## DIRECTIONS:
Once the pictures are set aside, transcribe the remaining data exactly.

## GIVEN DATA:
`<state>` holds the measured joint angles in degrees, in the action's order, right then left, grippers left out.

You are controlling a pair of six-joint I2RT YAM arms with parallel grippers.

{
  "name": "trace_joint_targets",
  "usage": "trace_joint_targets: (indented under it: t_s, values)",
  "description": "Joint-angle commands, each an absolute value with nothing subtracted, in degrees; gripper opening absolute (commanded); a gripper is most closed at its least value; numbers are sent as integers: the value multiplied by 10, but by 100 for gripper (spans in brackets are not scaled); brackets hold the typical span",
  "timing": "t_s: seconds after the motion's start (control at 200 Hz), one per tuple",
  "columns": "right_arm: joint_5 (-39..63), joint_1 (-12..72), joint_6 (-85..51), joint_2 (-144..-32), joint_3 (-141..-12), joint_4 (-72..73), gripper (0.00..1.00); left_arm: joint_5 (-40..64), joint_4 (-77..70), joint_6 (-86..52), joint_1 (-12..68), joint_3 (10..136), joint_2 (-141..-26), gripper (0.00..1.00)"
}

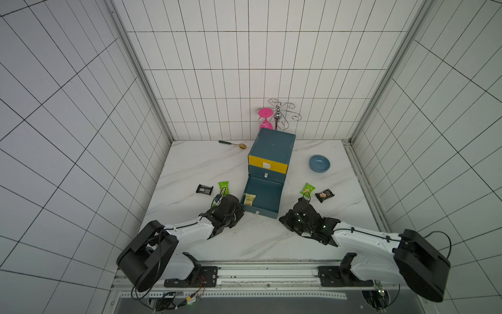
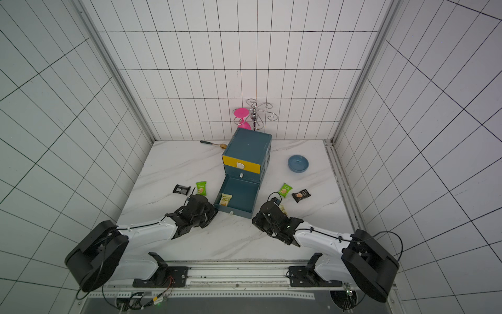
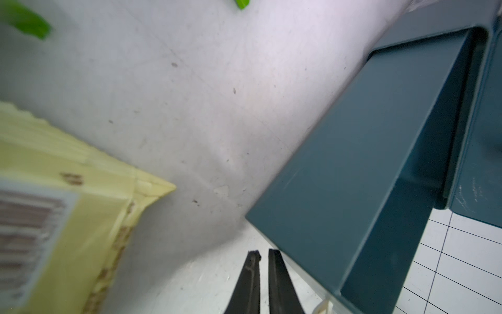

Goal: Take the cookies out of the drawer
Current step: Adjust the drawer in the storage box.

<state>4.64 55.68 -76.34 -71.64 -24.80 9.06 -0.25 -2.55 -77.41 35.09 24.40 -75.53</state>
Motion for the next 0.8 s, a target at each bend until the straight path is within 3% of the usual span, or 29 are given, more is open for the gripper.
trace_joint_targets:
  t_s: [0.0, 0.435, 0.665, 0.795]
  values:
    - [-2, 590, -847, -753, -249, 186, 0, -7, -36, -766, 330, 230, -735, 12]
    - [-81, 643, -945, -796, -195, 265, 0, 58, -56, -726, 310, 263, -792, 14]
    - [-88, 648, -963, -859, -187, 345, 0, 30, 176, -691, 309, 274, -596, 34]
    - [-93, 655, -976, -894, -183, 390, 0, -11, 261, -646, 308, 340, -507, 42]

## RESPONSE TO THIS EXERCISE:
`<state>` holds the measured joint angles in degrees, in the action's order, right then left, grippers left out.

You are controlling a pair of six-joint I2RT YAM arms with parallel grippers.

{
  "name": "trace_joint_targets",
  "usage": "trace_joint_targets: (indented under it: t_s, values)",
  "description": "Joint-angle commands, each an absolute value with nothing subtracted, in degrees; gripper opening absolute (commanded); a gripper is most closed at its least value; numbers are sent as integers: the value multiplied by 10, but by 100 for gripper (spans in brackets are not scaled); brackets hold the typical span",
  "timing": "t_s: seconds after the motion's start (control at 200 Hz), one per tuple",
  "columns": "right_arm: joint_5 (-39..63), joint_1 (-12..72), joint_6 (-85..51), joint_2 (-144..-32), joint_3 (-141..-12), joint_4 (-72..73), gripper (0.00..1.00); left_arm: joint_5 (-40..64), joint_4 (-77..70), joint_6 (-86..52), joint_1 (-12..68), joint_3 (10..136), joint_2 (-141..-26), gripper (0.00..1.00)"
}


Goal: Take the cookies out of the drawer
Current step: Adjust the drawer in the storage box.

<state>4.64 55.68 -76.34 -71.64 -24.80 9.06 -0.25 -2.55 -77.41 35.09 24.40 -75.53</state>
Motion for the next 0.8 s, a target at each bend until the straight path is within 3% of the usual span, or 29 are given, more is open for the gripper.
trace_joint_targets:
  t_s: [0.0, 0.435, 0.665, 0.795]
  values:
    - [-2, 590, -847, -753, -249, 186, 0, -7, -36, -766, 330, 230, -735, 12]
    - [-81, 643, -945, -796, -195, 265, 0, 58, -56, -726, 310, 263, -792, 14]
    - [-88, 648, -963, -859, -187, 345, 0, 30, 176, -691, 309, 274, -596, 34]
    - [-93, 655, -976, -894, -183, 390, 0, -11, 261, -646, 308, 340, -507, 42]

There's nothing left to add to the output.